Antibodies, flow cytometry, and cell sorting

Table S1 contains a complete list of all fluorochrome-conjugated antibodies (and viability dye) used in this study. All antibodies were titrated for optimal resolution between positive and negative populations and used at their optimal concentration. Surface staining of cells was performed in phosphate-buffered saline (PBS) with 0.5% bovine serum albumin (BSA) and 2 mM EDTA for 30 minutes at 37°C in the dark. Subsequently, cells were washed with PBS and either fixed for 30 minutes in PBS with 2% formaldehyde and subsequently stored at 4°C in the dark in PBS with 0.5% BSA and 2 mM EDTA (for analysis), or resuspended in PBS with 0.5% BSA and 2 mM EDTA for sorting. For intracellular staining, cells were permeabilized with PBS containing 0.5% BSA and 2 mM EDTA, and 0.5% Tween-20 (perm-buffer) for 30 minutes at room temperature in the dark. Subsequently, cells were washed with perm-buffer and intracellular staining (for IgA and IgG) was performed in perm-buffer for 30 minutes at 37°C. Cells were then washed twice with perm-buffer and once with PBS, resuspended in PBS with 0.5% BSA and 2 mM EDTA, and analyzed immediately. Intracellular staining was performed for IgA and IgG in order to correctly classify secreting cells. It was not performed for cell sorting experiments.

Flow cytometry was performed on an LSRFortessa (BD Biosciences, Erembodegem, Belgium), and cell sorting was performed on a FACSAriaI (BD Biosciences). Compensations were set using BD CompBeads (BD Biosciences) for mouse monoclonal antibodies and UltraComp eBeads (eBioscience, Vienna, Austria) for rat monoclonal antibodies. Heat-killed cells (30 minutes at 65°C) were used for setting compensations for the viability dye. Gates were set using fluorescence minus one control (27). An overview of the gating strategy used throughout this study is shown in Figure S1.

ELISPOT

Individual wells of a nitrocellulose Millititer HA plate (MAHANS 4550, Merck Millipore, Overijse, Belgium) were coated overnight at 4°C with 5 µg/ml of tetanus anatoxine (Merck Millipore), mouse anti-human IgA (BD Biosciences), goat anti-human IgG (Life Technologies), or poly-L-lysine hydrobromide (MW 30.000-70.000; Sigma) coupled capsular polysaccharides of Streptococcus pneumoniae. After coating, the plates were blocked with PBS containing 1% milk powder for 2 hours at 37°C. Subsequently, cells were cultured overnight in 200 µl RPMI supplemented with 10% FCS and 50 µM β-mercaptoethanol (Life Technologies).
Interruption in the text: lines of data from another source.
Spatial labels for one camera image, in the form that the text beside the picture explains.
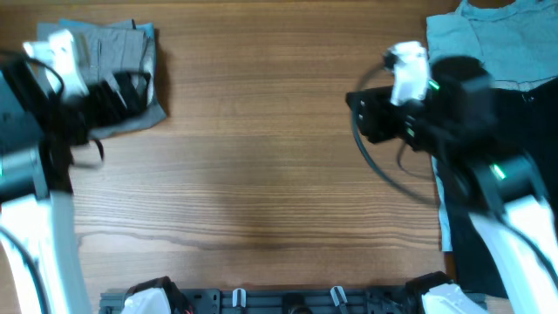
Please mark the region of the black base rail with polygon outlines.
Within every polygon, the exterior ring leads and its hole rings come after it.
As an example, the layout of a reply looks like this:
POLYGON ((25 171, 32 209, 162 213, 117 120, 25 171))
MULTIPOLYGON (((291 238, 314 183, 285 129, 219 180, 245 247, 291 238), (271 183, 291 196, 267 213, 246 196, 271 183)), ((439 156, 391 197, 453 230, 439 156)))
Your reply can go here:
POLYGON ((336 305, 329 289, 324 290, 248 290, 246 304, 233 305, 231 290, 183 290, 193 313, 211 314, 287 314, 297 305, 304 305, 316 314, 395 314, 417 313, 418 304, 405 293, 402 286, 375 286, 366 289, 346 289, 347 302, 336 305))

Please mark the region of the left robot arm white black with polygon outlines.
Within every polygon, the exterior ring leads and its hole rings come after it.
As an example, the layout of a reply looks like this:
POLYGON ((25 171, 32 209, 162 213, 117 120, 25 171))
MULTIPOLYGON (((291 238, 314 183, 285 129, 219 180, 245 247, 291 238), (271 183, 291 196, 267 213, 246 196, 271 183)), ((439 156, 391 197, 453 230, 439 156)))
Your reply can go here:
POLYGON ((118 72, 116 86, 102 81, 86 94, 45 92, 31 69, 52 67, 9 52, 1 66, 1 244, 23 313, 89 313, 92 310, 78 258, 73 187, 69 170, 85 168, 72 148, 93 142, 98 127, 114 126, 146 110, 146 93, 134 72, 118 72))

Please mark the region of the grey shorts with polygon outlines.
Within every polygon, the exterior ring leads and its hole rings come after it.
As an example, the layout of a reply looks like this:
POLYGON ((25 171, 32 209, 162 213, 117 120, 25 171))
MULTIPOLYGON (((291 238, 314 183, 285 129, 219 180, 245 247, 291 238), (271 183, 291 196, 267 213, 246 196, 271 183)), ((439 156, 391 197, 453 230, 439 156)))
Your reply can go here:
MULTIPOLYGON (((144 31, 118 28, 74 28, 58 23, 39 23, 37 39, 44 41, 54 31, 67 29, 81 36, 85 42, 87 65, 80 67, 86 83, 98 83, 101 79, 113 81, 112 74, 118 70, 140 70, 155 74, 157 52, 155 38, 148 38, 144 31)), ((125 119, 115 126, 101 127, 92 131, 92 137, 104 139, 116 134, 148 129, 167 117, 157 98, 154 82, 147 90, 147 109, 142 114, 125 119)))

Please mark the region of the folded blue denim jeans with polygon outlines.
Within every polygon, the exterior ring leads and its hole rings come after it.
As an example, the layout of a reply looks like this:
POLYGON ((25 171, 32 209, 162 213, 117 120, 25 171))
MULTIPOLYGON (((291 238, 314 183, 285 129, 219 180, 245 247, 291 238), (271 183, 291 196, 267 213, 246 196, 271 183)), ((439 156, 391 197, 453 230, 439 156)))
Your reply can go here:
POLYGON ((58 24, 64 27, 74 27, 74 28, 104 27, 104 28, 118 28, 118 29, 134 29, 137 31, 144 31, 148 38, 155 38, 155 28, 153 23, 137 24, 134 19, 127 19, 112 24, 93 24, 88 22, 61 18, 58 20, 58 24))

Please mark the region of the dark navy garment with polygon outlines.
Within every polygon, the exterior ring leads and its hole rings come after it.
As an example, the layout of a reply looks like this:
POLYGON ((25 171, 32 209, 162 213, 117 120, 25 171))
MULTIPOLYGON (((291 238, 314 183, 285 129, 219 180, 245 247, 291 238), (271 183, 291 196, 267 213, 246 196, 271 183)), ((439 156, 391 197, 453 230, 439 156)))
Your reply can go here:
MULTIPOLYGON (((526 150, 535 160, 549 192, 549 203, 557 210, 557 80, 533 88, 497 89, 496 134, 526 150)), ((469 218, 458 214, 459 202, 449 186, 438 180, 441 200, 439 221, 443 249, 450 250, 462 289, 506 298, 496 265, 469 218)))

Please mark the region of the light blue t-shirt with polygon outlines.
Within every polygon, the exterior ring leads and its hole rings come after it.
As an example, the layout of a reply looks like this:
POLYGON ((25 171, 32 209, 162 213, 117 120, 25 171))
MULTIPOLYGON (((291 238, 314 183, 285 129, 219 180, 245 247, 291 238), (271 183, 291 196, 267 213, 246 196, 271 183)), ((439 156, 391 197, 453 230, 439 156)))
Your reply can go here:
POLYGON ((557 3, 514 1, 481 9, 463 1, 426 19, 432 60, 470 56, 493 76, 496 89, 533 88, 557 80, 557 3))

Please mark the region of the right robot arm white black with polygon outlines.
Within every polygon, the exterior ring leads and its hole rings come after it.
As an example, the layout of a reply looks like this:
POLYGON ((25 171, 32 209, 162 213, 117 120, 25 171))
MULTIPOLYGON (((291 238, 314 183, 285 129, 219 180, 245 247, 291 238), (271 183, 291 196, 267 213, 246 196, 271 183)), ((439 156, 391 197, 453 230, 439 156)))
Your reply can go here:
POLYGON ((425 95, 391 102, 393 87, 350 92, 355 141, 400 138, 435 157, 487 246, 515 311, 557 311, 555 219, 526 151, 495 134, 490 76, 476 58, 436 62, 425 95))
After washing five times with PBS-0.05% Tween20, the wells were incubated with 100 µl of biotinylated goat anti-human IgA, or goat anti-human IgG (both from ImTec Diagnostics, Antwerp, Belgium). After 2 hours of incubation at 37°C, wells were washed with PBS and peroxidase-conjugated streptavidin (Jackson Immunoresearch Laboratories, West Grove, PA) was added and incubated for 1 hour at 37°C. Spots were visualized using 3-amino-9-ethylcarbazole (Sigma-Aldrich, Bornem, Belgium). After spots appeared, the reaction was stopped with tap water. Analysis was performed using Eli. Analysis software (A.EL.VIS, Hannover, Germany). Purified rabies-specific G glycoprotein antigen [obtained through collaboration with J. McGettigan, Thomas Jefferson University, Philadelphia (USA)] was used for the ELISPOT analysis.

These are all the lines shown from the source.